**What to do**
Only the pictures should be left out; write out all other data exactly.

**Data extract**
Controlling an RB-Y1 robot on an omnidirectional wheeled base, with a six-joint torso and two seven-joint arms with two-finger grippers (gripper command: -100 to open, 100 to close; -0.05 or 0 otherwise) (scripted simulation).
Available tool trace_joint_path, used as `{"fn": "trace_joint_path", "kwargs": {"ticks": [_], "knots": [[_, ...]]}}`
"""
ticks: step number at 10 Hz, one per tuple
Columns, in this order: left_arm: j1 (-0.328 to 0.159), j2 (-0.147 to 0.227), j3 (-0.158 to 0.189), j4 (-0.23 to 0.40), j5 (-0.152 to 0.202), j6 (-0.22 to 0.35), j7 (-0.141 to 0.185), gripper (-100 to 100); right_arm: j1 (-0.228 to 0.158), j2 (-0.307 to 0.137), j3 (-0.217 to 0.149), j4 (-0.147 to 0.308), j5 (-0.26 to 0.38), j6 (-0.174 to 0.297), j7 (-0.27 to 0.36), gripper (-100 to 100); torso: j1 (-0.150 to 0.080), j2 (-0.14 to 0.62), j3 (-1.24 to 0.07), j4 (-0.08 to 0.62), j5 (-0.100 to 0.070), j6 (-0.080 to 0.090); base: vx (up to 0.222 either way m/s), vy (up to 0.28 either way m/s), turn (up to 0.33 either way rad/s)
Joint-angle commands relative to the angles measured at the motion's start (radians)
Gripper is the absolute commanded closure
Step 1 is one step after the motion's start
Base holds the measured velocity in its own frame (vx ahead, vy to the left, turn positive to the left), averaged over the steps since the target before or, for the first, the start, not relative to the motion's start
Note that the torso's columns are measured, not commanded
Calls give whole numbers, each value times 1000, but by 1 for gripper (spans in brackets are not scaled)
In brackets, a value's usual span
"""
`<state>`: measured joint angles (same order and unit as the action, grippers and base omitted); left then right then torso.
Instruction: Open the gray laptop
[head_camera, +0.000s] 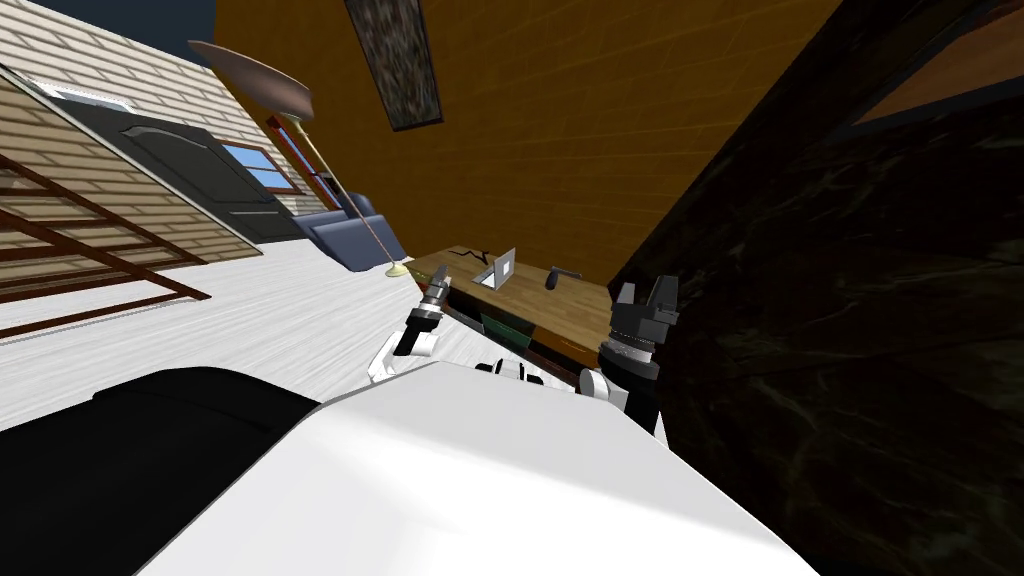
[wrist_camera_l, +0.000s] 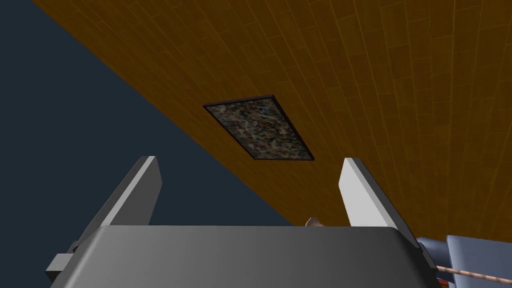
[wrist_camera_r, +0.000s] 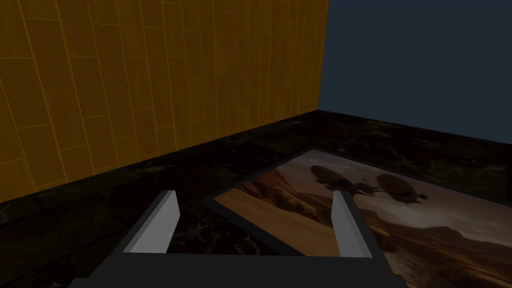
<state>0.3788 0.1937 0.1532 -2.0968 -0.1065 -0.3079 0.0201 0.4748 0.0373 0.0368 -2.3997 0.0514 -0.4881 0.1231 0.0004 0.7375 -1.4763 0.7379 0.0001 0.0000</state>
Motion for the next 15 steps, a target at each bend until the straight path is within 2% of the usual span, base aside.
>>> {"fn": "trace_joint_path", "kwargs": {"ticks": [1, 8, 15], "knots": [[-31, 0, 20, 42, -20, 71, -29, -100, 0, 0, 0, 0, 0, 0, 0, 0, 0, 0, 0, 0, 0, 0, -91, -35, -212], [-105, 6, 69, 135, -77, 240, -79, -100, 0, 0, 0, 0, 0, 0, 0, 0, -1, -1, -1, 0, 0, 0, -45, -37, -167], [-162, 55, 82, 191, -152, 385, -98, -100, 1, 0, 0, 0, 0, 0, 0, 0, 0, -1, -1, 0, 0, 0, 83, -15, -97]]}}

**Task result**
Controlling an RB-Y1 robot on an omnidirectional wheeled base, with a six-joint torso and two seven-joint arms with two-finger grippers (gripper command: -100 to open, 100 to close; -0.05 or 0 otherwise) (scripted simulation).
Available tool trace_joint_path, used as `{"fn": "trace_joint_path", "kwargs": {"ticks": [_], "knots": [[_, ...]]}}`
"""
ticks: step number at 10 Hz, one per tuple
Columns, in this order: left_arm: j1 (-0.328 to 0.159), j2 (-0.147 to 0.227), j3 (-0.158 to 0.189), j4 (-0.23 to 0.40), j5 (-0.152 to 0.202), j6 (-0.22 to 0.35), j7 (-0.141 to 0.185), gripper (-100 to 100); right_arm: j1 (-0.228 to 0.158), j2 (-0.307 to 0.137), j3 (-0.217 to 0.149), j4 (-0.147 to 0.308), j5 (-0.26 to 0.38), j6 (-0.174 to 0.297), j7 (-0.27 to 0.36), gripper (-100 to 100); torso: j1 (-0.150 to 0.080), j2 (-0.14 to 0.62), j3 (-1.24 to 0.07), j4 (-0.08 to 0.62), j5 (-0.100 to 0.070), j6 (-0.080 to 0.090); base: vx (up to 0.222 either way m/s), vy (up to 0.28 either way m/s), turn (up to 0.33 either way rad/s)
Joint-angle commands relative to the angles measured at the motion's start (radians)
Gripper is the absolute commanded closure
Step 1 is one step after the motion's start
Base holds the measured velocity in its own frame (vx ahead, vy to the left, turn positive to the left), averaged over the steps since the target before or, for the first, the start, not relative to the motion's start
Note that the torso's columns are measured, not commanded
Calls give whole numbers, each value times 1000, but by 1 for gripper (spans in brackets are not scaled)
In brackets, a value's usual span
"""
`<state>`: measured joint angles (same order and unit as the action, grippers and base omitted); left then right then torso.
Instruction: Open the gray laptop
[head_camera, +0.000s] 
[wrist_camera_l, +0.000s] 
[wrist_camera_r, +0.000s] 
<state>0.3788 0.1937 0.1532 -2.0968 -0.1065 -0.3079 0.0201 0.4748 0.0373 0.0368 -2.3997 0.0514 -0.4881 0.1231 0.0004 0.7375 -1.4763 0.7379 0.0001 0.0000</state>
Motion for the next 15 steps, a target at each bend until the straight path is within 2% of the usual span, base aside.
>>> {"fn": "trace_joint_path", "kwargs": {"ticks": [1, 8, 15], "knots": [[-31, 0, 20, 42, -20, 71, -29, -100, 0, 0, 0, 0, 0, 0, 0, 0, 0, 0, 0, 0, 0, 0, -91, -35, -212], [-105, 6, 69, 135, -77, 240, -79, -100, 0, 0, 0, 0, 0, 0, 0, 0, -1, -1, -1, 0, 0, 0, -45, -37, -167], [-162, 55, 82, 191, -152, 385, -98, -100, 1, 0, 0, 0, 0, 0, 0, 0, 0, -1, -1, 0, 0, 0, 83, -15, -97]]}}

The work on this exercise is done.